NR-Sol is gearing up to open Tunisia’s first photovoltaic module factory on December 15. Initial production capacity will be 25 megawatts (MW), but there are already plans in the pipeline to ramp this up, and to start manufacturing high efficiency solar cells.
In an interview, Noomen Bargaoui, CEO of NR-Sol, tells pv magazine that the company will manufacture both mono- and poly-crystalline photovoltaic modules at its new 1,200 square foot facility, located in Ennadhour, Tunisia.
The manufacturing equipment will be supplied by Italy’s P.Energy, and a total of 36 new jobs have been created. Overall, each of the three manufacturing shifts will see 12 employees working.
The 200 to 250 Watt modules will be comprised of 60 cells: the monocrystalline cells will come from Bosch, while Motech will supply the polycrystalline cells. On average, Bargaoui says that the modules will cost between €0.75 and €1, 00 per watt peak to produce.
While initial annual production capacity will be 25 MW, he says that the factory is ready to ramp up to 100 MW in a short time, depending on demand. “Our forecasts indicate that there is big demand,” he says, adding that there are some customers also interested in OEM (original equipment manufacturer) partnerships.
As it is the first photovoltaic module factory in Tunisia, many of the expected customers will come from there. However, Bargaoui says that NR-Sol will also be targeting the MENA (Middle East North Africa) regions. He adds that there is also interest from European customers.
Although the company has yet to officially open its module production line, there are already plans in place to start manufacturing solar cells, with an efficiency of around 20 percent. Currently, Bargaoui says that NR-Sol is in negotiations with equipment supplier, Meyer Burger. “It will take time,” he states. “Perhaps in one year, we will start producing cells.”
When asked if the weak market conditions seen in 2011 have affected NR-Sol’s photovoltaic plans, Bargaoui explains that in Tunisia, the solar market potential is very strong, due to the introduction of a new solar incentive program.
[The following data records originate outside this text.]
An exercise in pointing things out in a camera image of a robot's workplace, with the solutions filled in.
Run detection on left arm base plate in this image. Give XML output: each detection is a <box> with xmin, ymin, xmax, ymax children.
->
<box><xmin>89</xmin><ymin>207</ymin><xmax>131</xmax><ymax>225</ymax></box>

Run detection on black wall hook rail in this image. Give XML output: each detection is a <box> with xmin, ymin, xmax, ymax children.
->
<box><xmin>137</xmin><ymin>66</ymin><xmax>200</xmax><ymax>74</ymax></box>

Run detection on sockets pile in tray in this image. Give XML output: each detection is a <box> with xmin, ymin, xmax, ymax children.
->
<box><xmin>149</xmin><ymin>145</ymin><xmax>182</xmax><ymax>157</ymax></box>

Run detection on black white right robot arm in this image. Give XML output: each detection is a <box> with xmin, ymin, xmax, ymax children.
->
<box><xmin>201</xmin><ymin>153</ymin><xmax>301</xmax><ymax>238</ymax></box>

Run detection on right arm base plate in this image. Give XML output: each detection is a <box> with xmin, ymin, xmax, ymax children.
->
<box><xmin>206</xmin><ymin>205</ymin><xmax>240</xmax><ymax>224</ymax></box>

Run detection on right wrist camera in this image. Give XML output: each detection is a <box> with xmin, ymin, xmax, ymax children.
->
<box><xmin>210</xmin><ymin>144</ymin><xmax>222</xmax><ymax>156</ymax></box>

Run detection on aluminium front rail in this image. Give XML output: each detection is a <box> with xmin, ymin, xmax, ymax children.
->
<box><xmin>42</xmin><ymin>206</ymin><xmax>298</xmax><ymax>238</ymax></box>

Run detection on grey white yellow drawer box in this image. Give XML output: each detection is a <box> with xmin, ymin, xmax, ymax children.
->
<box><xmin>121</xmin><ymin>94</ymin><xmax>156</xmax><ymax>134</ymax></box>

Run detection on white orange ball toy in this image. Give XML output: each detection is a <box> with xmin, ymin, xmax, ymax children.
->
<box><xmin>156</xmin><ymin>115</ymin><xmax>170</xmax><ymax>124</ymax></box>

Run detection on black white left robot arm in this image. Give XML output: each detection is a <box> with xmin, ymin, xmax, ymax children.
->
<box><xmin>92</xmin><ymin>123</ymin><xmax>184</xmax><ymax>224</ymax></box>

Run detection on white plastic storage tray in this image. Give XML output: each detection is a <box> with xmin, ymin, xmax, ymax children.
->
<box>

“The government has adopted a new strategy,” he says. Instead of residential customers buying the generated solar electricity, the government pays, upfront, 40 percent of the photovoltaic system costs and throws in a free inverter.
The remaining 60 percent of the costs are then paid for by the customer through their electricity bill over a five year, interest-free period. Later on, the utility will buy back the electricity produced at the same price that it sells it to its customers.